One factor that might offer some insight into the future of remote working is the average living space of homes. People’s desire and willingness to continue working from home for at least part of their week is likely to differ greatly between those who live in large homes with plenty of space, and those living in small flats, sharing rooms, and with no outdoor space. This is something that clearly differs from one country to another, and from city to city.
One of the arguments in favour of working from home is that it improves the quality of life of employees by reducing hours spent commuting, allowing more time for leisure and rest. But this clearly relies on the assumption that our homes are comfortable environments where employees want to spend more time.
The availability of consistent data on average living space is unfortunately limited, but there are some things we can certainly say. For example, densely populated Asian cities such as Tokyo and Hong Kong tend to offer more limited living space than their European and North American peers. The average living space per person in Tokyo is roughly two thirds that of Paris or London.

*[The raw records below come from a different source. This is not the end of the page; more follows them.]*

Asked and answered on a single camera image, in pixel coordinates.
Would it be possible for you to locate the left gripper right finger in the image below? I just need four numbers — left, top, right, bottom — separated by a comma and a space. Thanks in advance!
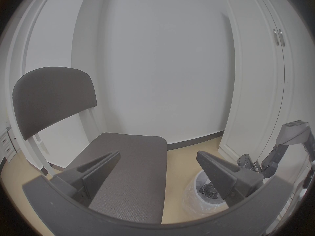
196, 151, 265, 208

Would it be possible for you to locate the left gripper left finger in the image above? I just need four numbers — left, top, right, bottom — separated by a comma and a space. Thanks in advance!
52, 150, 121, 207

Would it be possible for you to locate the black plastic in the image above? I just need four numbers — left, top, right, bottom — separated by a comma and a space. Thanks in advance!
199, 183, 219, 200

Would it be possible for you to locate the clear plastic bag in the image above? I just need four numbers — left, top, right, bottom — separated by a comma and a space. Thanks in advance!
182, 171, 230, 216

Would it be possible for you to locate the pale grey trash bin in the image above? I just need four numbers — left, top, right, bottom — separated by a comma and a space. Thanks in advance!
194, 170, 230, 214

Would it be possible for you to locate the dark grey padded chair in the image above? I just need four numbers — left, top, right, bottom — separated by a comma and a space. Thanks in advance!
12, 67, 168, 224

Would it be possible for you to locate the white chest of drawers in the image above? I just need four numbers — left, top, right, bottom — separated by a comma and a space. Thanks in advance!
0, 126, 19, 164

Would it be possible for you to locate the white wardrobe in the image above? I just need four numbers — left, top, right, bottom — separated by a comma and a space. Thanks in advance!
217, 0, 315, 194

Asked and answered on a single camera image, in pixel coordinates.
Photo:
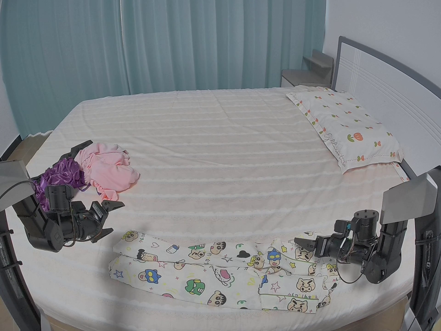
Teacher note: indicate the black garment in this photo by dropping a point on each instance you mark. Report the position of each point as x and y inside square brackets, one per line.
[77, 148]

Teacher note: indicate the white printed pyjama top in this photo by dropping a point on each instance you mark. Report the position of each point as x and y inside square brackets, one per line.
[206, 274]

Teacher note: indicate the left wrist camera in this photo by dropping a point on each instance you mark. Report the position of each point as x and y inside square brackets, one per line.
[78, 207]

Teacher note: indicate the white printed pillow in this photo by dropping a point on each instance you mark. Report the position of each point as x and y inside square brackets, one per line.
[348, 126]

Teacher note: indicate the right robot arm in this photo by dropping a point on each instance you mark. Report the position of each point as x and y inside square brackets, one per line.
[382, 257]

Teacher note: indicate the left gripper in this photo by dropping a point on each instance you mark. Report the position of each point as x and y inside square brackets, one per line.
[84, 226]

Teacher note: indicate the pink garment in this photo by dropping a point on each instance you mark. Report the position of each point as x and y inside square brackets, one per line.
[110, 171]

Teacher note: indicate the grey bedside table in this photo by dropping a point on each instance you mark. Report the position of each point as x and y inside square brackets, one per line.
[308, 71]

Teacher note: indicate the purple garment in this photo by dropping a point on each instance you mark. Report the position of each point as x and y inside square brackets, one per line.
[62, 176]

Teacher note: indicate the bed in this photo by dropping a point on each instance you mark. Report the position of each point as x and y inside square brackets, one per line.
[224, 150]

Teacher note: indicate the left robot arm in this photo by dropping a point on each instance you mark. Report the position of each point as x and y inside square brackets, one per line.
[44, 234]

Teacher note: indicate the blue-green curtain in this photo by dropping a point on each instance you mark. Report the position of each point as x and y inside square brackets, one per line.
[224, 29]
[69, 47]

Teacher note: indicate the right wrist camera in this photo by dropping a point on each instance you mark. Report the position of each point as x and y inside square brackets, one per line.
[342, 227]

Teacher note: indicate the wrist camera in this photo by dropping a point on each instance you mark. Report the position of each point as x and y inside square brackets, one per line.
[78, 207]
[342, 227]

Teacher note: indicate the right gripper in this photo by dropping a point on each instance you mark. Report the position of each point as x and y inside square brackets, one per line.
[339, 250]

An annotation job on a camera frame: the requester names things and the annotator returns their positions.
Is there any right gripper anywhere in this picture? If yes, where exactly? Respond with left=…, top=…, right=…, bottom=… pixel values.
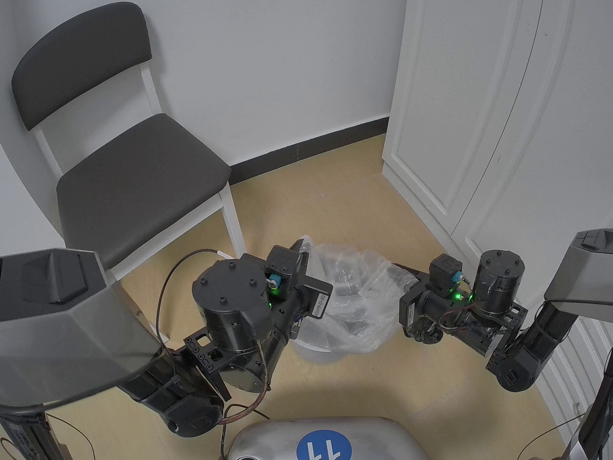
left=394, top=264, right=473, bottom=337

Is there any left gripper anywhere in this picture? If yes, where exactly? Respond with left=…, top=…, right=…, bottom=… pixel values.
left=270, top=276, right=334, bottom=341

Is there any clear plastic bag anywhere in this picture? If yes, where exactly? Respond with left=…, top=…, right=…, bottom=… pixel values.
left=287, top=238, right=422, bottom=356

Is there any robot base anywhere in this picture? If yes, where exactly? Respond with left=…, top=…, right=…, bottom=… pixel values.
left=230, top=417, right=432, bottom=460

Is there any white trash bin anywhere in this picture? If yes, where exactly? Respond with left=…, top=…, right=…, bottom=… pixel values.
left=290, top=324, right=365, bottom=365

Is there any white chair with grey padding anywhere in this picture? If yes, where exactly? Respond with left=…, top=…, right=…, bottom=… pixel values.
left=11, top=2, right=247, bottom=281

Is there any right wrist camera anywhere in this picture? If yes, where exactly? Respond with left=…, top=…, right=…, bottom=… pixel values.
left=428, top=253, right=464, bottom=296

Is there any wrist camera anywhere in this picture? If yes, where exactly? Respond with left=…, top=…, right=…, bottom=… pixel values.
left=265, top=245, right=308, bottom=305
left=428, top=253, right=464, bottom=296

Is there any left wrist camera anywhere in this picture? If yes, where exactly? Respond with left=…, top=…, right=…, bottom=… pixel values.
left=265, top=245, right=308, bottom=305

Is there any braided black cable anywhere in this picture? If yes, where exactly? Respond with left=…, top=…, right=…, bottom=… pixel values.
left=218, top=343, right=270, bottom=423
left=158, top=251, right=228, bottom=349

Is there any thin black cable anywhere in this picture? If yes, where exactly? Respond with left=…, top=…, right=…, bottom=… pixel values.
left=519, top=410, right=591, bottom=460
left=48, top=412, right=96, bottom=460

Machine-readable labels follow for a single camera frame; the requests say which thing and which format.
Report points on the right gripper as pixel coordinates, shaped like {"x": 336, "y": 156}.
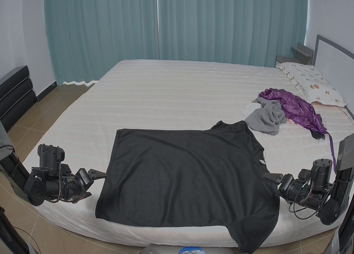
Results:
{"x": 290, "y": 189}

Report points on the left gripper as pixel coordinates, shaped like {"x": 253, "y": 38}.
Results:
{"x": 84, "y": 181}

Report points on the black T-shirt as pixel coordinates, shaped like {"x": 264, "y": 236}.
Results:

Within global regions, the available data suggests that floor space tends to be smaller in the largest cities. According to RentCafe, average apartment space per person in New York and Los Angeles is 33m2 and 38m2 respectively, well below that of Houston (45m2), Boston (50m2) or Philadelphia (52m2). And although direct comparisons are difficult—because some sources measure living space (which doesn’t include bathrooms and hallways) as opposed to floor area—the data suggests that a similar pattern is true for Europe. According to Eurostat, living space per person in Frankfurt, Milan, Stockholm and Zurich is larger in each case than in Paris.
One possible implication of this difference in home space is that it may change the competitiveness of cities. If cities want to attract highly skilled knowledge workers, for example, and if those workers will need to work from home for some of their week, then cities where home space is larger may have a competitive advantage going forward.
Of course there are other factors, such as home broadband speed and commuting times, which will undoubtedly influence our decisions about where to live and work in the future. And the scale advantages and attractions of big cities such as New York, Hong Kong and London will still be there. But maybe the balance is about to tilt, even if only slightly.